Atuel: Nación muy lejos de la equidad

La declamada “propuesta superadora” sobre el conflicto del río Atuel, que ordenara la Corte Suprema de Justicia, de la que estaba por vencer el plazo acordado para su elaboración, es una muestra cabal de cómo bajo un montón de conceptos más o menos explícitos se puede disimular un fondo claramente favorable a la provincia de Mendoza. Toda ella deja de lado la realidad y los fundamentos pampeanos para encubrir un favoritismo para con la posición cuyana.

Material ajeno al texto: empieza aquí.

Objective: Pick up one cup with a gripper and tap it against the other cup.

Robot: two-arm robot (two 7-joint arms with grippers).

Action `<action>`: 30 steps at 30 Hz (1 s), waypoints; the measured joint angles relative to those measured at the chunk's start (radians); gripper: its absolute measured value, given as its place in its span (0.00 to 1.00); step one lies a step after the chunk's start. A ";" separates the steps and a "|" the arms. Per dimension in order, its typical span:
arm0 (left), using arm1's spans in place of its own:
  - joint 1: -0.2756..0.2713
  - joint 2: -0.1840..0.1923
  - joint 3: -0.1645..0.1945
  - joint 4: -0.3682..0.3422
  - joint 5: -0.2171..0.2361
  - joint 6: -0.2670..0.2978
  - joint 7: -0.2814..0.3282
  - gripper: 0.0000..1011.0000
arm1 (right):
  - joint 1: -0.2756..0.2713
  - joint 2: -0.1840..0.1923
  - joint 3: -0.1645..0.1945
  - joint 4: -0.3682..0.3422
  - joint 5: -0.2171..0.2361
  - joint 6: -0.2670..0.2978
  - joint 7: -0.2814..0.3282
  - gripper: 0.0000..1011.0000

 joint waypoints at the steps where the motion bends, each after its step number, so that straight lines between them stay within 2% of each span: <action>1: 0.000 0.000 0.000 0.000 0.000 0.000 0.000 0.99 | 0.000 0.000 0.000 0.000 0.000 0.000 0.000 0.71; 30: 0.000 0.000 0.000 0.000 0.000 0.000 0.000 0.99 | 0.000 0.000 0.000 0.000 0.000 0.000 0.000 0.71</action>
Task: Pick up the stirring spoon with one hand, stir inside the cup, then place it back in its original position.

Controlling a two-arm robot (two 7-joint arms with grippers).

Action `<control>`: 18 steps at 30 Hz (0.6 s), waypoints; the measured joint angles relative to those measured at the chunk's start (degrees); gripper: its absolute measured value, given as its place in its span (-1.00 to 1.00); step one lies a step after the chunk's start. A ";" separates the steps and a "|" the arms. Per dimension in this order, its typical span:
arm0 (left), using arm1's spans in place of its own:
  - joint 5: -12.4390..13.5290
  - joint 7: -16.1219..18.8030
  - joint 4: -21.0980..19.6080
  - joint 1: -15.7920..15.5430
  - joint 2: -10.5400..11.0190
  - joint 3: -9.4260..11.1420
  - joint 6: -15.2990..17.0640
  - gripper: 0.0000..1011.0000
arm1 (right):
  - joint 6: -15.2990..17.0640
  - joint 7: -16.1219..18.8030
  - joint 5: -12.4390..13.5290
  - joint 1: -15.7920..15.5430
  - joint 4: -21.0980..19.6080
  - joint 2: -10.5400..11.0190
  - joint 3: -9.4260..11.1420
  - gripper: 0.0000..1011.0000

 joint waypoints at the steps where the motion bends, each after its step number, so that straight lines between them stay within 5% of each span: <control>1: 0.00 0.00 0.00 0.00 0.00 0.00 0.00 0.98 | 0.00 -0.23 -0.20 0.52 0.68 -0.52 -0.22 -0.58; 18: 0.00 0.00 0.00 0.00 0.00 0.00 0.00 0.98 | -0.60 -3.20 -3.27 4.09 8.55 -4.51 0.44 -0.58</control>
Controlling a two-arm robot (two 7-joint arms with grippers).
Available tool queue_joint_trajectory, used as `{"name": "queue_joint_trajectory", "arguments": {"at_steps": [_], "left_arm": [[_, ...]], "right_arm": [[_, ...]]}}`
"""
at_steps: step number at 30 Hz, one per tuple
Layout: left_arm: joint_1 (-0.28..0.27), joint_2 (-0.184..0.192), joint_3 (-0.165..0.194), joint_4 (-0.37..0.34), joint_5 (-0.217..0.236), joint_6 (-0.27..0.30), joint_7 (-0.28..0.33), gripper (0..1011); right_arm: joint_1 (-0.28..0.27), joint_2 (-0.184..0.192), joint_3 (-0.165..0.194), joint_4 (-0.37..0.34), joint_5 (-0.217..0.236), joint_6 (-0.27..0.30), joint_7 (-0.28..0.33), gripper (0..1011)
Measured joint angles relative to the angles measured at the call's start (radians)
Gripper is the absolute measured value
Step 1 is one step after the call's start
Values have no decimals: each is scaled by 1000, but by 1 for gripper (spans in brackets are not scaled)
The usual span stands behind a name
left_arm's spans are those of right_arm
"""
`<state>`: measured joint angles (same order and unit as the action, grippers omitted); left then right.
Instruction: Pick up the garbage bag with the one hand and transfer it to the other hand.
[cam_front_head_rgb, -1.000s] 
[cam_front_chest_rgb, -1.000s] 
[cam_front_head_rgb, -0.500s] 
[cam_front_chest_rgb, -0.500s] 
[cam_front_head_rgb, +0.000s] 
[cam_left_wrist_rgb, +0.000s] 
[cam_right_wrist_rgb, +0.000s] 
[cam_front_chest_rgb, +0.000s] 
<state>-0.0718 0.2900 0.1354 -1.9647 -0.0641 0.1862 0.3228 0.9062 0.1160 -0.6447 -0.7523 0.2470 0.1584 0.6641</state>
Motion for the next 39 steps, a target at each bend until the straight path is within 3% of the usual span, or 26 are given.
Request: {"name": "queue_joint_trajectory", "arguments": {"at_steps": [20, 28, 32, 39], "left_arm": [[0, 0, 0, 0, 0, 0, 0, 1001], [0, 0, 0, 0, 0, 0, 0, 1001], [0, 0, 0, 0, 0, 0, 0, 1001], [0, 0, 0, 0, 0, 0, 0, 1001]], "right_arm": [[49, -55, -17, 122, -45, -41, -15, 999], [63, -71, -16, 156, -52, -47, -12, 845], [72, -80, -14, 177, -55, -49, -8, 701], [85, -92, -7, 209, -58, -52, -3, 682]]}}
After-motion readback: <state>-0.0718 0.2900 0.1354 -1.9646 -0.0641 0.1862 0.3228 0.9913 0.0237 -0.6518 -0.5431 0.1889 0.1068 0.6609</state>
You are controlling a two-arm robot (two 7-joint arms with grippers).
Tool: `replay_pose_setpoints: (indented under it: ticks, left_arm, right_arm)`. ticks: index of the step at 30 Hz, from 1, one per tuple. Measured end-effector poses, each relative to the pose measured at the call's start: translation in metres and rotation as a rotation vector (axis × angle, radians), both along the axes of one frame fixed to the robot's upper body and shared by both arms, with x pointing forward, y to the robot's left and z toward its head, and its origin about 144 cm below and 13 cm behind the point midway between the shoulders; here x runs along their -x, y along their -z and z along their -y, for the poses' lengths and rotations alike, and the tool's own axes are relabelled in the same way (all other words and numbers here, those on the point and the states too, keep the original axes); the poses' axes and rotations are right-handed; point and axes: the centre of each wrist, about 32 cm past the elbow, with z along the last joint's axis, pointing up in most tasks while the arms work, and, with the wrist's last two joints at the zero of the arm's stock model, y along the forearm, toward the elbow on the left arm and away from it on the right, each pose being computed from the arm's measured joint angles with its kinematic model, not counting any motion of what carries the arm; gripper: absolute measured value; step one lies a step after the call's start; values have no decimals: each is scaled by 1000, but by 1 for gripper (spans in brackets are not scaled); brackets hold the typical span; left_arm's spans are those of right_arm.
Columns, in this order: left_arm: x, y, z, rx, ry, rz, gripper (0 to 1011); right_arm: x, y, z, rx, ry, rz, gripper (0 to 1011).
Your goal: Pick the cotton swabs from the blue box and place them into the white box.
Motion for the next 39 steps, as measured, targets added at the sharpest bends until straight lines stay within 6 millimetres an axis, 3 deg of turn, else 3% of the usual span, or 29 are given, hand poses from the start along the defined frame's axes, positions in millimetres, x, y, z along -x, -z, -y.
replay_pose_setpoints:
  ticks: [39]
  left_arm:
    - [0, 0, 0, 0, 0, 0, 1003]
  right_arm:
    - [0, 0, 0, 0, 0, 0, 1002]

Ni la constitución de un obligado y esencial comité de cuenca, ni el modesto caudal solicitado por La Pampa, ni un manejo acorde y compartido del río por parte de ambas provincias, ni la recomposición del ecosistema… Nada, ni siquiera un mínimo reconocimiento al siglo de sustracción de caudales y el enorme daño demográfico figura en las conclusiones a las que llegó el documento elaborado por la Secretaría de Recursos Hídricos de la Nación.
Paralela a la mezquindad del documento de ese organismo es llamativa la fugaz presencia de su titular en la reunión; a esta altura de los acontecimientos parecería que el secretario Beresiartúa (que en su momento se ausentó de la audiencia de conciliación, desairando a la Corte Suprema) no tiene inconvenientes en disimular, o directamente desoir, los conceptos centrales que los jueces avalaran en aquel momento: unidad de la cuenca, recomposición ambiental, complementación técnica en aspectos que conciernen a la hidrología…
Para peor el valor obtenido por los técnico del organismo nacional surge de “evaluaciones sobre expresiones conocidas, las que arrojaron una dispersión de resultados”; de los promedios de esas ignotas evaluaciones se estimó un mínimo de 3,2 metros cúbicos por segundo. Como tamaño caudal no debió conformar las ambiciones de la contraparte cuyana, el valor próximo (nótese que condicionado a “intervenciones inmediatas”) se apeló a un impreciso modo condicional de expresión según el cual a posteriori se llegaría “al o los valores asociados a la recomposición del ecosistema, que podría aproximarse al valor antes mencionado”. El caudal propuesto a entregarse en lo inmediato sería entonces de 2,2 metros cúbicos por segundo, poco más o menos del que suele traer el río sin que nunca puedan los pampeanos saber a qué obedece.
Con semejantes resultados los “criterios conceptuales” que alimentaron el documento resultan irónicos: mejoramiento de la oferta hídrica; sostenibilidad de los caudales fijados/acordados por las jurisdicciones; fortalecimiento institucional para la gobernanza de la cuenca, y adaptación a los extremos climáticos. Para implementar tan discutibles medidas Nación ofreció una suma que parece acorde con su evaluación del problema: apenas 700.000 pesos.
Con lo visto hasta aquí parece evidente que ante la fijación por parte de la Corte de conceptos que aparecieron en su momento como equitativos, los manejos técnicos y políticos se han encargado de desvirtuarlos sin hacer prácticamente aporte alguno al problema. En lo institucional se destaca la propuesta de creación de una nueva comisión interjurisdiccional, también integrada por Nación, con una media docena de organismos relacionados, entes todos que sirven para eludir un concepto mucho más moderno, sencillo y efectivo: comité de cuenca.
Ante el panorama que plantea este documento claramente favorable a Mendoza no queda más que aguardar qué resolverá ahora la Corte Suprema de Justicia. En esa instancia están cifradas ahora las esperanzas pampeanas después de atravesar casi un año de tratativas en donde, claramente, no se vieron tres partes involucradas sino dos: La Pampa en soledad por un lado y, del otro, Mendoza y Nación tirando en yunta. ¿Será justicia?